Il fatto
I numeri del Museo Ghidoni a Ospitaletto per il 2025 sono un disastro: i costi di gestione sono saliti dell'8% (superando gli 88 mila euro), mentre i visitatori sono crollati del 29% (da 6.100 a 4.300). Le sponsorizzazioni, l'unica vera entrata, sono precipitate da 34 mila a soli 9 mila euro.
La storia
Provate a immaginare la scena. Avete una bella villa, Villa Presti, un posto che dovrebbe essere l'orgoglio del paese, un punto di riferimento per chi vuole due ore di bellezza o per una coppia che decide di sposarsi e iniziare una vita insieme. In teoria, è un investimento sulla cultura, sul territorio, su qualcosa che resta per i figli e i nipoti. Eppure, nella pratica, sembra che l'unica cosa che cresce sia il vuoto nelle sale.
Se abitate a Ospitaletto, sapete bene come funziona: si fanno i grandi annunci, si tagliano i nastri, si dice che "ora cambia tutto". Poi però passano i mesi e vi accorgete che per andare al museo ci vuole più fede che voglia. Le coppie che vogliono sposarsi in comune? Su 28 matrimoni, ne hanno scelti solo 3 a Villa Presti. Hai capito bene: tre. Praticamente nessuno vuole fare il giorno più bello della sua vita in un posto che non attira nessuno.
È la solita storia di chi pensa che basti aprire una porta e mettere un cartello per fare "cultura". Ma la cultura non è un interruttore che accendi e spegni; è vita, è movimento, è saper attirare la gente. Invece qui sembra che l'unica cosa che si muova siano le cifre che escono dalle casse del Comune per coprire un buco che non smette di allargarsi.
Chi paga, chi incassa
Ora, veniamo al punto che scotta: chi paga questo conto? Te lo spiego io: lo paghiamo noi. Ogni euro che finisce in quel rosso di 67 mila euro per il 2025 (che si aggiungono ai 130 mila del 2024) è un euro tolto a qualcos'altro. Forse a un marciapiede rotto, a un lampione spento, a un servizio che non funziona. Ancora noi.
Ma il vero scandalo non è solo che si spenda, è come si gestisce. Il Comune ammette di aver aperto in ritardo il bando per le sponsorizzazioni. Ma dico io, è possibile? Qualcuno ha deciso per noi che potevamo permetterci di essere "lenti" con i tempi, sapendo che senza sponsor il museo è un guscio vuoto che mangia soldi. Non è normale che in un'amministrazione seria si dimentichi o si sbagli la tempistica di un bando che è l'unica fonte di reddito della struttura.

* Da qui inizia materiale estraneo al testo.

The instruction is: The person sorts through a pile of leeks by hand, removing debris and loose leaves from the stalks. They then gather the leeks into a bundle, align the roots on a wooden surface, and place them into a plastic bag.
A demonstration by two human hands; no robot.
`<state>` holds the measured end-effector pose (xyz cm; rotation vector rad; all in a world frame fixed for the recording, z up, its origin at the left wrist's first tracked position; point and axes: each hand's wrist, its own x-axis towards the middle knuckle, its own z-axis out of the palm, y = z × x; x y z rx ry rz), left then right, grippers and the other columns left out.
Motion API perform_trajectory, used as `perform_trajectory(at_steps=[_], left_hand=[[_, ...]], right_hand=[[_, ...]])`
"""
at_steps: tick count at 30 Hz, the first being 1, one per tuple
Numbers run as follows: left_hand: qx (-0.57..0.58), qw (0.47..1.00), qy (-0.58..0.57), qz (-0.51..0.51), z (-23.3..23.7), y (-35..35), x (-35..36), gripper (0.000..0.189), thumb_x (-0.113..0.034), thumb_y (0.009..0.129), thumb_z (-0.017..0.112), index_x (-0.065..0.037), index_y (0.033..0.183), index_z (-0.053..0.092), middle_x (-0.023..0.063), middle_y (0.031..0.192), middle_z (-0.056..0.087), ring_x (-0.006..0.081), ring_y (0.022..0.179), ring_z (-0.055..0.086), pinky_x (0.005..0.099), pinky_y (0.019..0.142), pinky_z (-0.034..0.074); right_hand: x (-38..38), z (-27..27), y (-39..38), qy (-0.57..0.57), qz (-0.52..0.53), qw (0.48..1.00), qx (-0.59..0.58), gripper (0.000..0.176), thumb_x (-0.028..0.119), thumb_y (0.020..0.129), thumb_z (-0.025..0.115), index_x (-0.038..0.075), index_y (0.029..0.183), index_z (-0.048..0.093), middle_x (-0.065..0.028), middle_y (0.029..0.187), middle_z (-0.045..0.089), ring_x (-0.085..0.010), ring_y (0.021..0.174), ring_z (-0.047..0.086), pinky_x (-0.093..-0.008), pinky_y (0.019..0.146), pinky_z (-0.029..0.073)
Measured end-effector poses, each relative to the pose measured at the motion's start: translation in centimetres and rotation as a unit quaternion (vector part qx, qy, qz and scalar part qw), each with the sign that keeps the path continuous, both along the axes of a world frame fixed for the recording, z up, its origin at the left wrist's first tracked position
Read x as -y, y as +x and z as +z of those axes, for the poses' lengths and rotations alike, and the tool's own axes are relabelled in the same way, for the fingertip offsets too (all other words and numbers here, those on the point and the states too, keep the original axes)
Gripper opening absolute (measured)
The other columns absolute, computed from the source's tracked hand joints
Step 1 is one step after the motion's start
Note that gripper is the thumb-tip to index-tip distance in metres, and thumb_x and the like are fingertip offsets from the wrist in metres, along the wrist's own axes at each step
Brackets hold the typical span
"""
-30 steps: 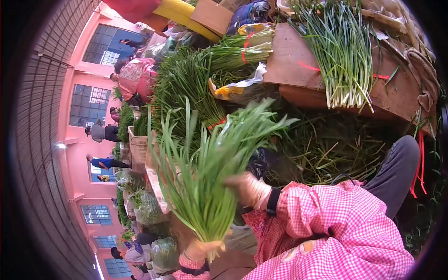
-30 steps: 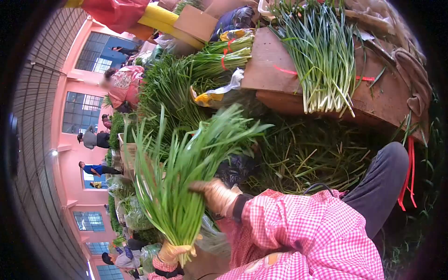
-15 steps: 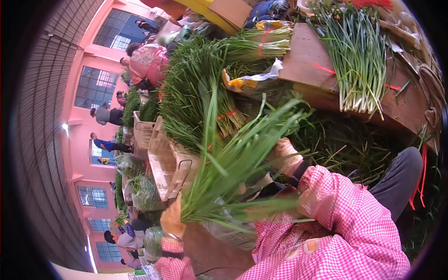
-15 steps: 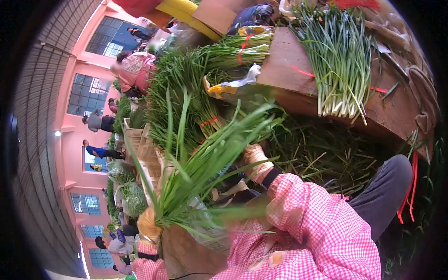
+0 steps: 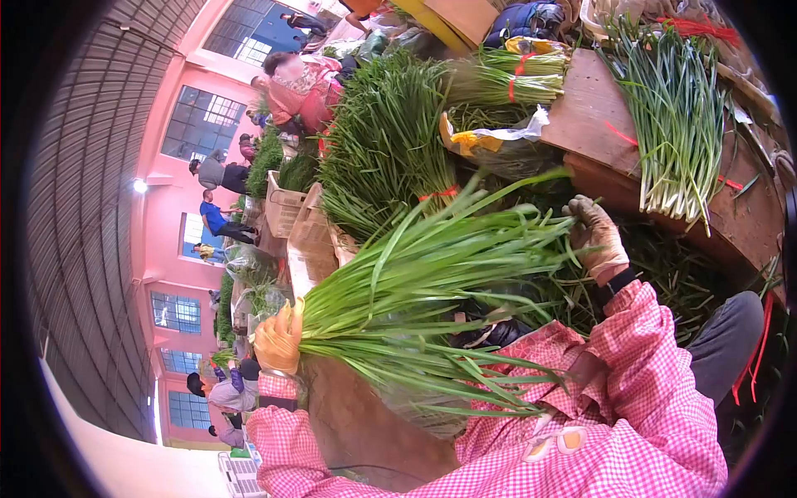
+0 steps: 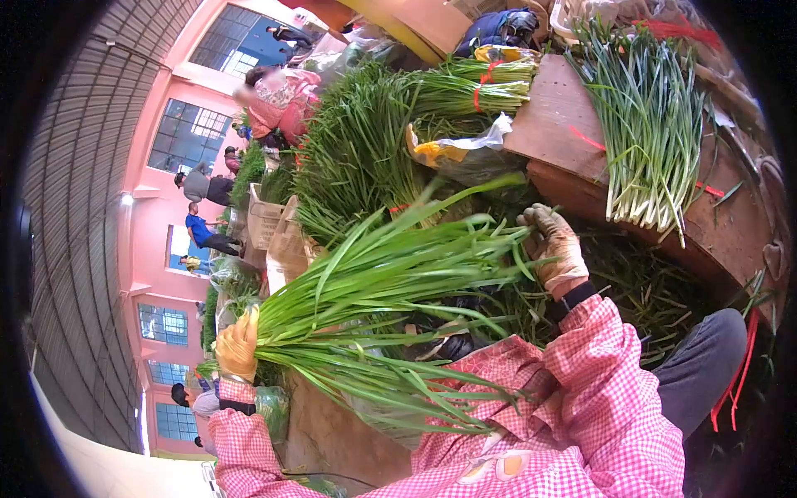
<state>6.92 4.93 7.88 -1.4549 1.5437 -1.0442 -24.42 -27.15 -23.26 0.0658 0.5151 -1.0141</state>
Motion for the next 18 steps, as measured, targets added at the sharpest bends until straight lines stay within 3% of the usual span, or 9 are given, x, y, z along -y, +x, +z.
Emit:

Quindi, chi incassa? Non i cittadini, non gli artisti (che tra l'altro non c'entrano nulla e fanno il loro lavoro), non i visitatori. Incassano solo i numeri di un fallimento gestionale. Se continuiamo così, ci dicono che il buco potrebbe arrivare a mezzo milione di euro in un solo mandato. Mezzo milione di euro buttati in un progetto che non ha una visione, che non ha un piano, che va a braccio.
È incredibile come si riesca a fare l'esatto opposto di ciò che servirebbe. Invece di ridurre le spese mentre la gente smette di venire, i costi aumentano del 16%. Più soldi per meno risultati. È la formula magica di chi gestisce i soldi pubblici come se fossero caramelle, senza mai chiedersi se quel servizio stia davvero portando valore a chi vive a Ospitaletto.
E mentre i responsabili politici si scambiano accuse o giustificano i ritardi, noi restiamo a guardare una villa bellissima che diventa un costo insostenibile. Non è una questione di "essere contro l'arte", ma di essere a favore del buon senso. Basterebbe un progetto serio, una strategia per attirare le persone, un bando fatto nei tempi giusti. Eppure basterebbe.
E allora?
Possiamo continuare a far finta che sia tutto normale, che "la cultura costi" e che i numeri siano solo dettagli? O iniziamo a chiederci perché i nostri soldi finiscano in un posto dove non vuole andare nessuno, nemmeno chi deve sposarsi?
Quanto ancora dobbiamo pagare per l'incapacità di chi decide per noi?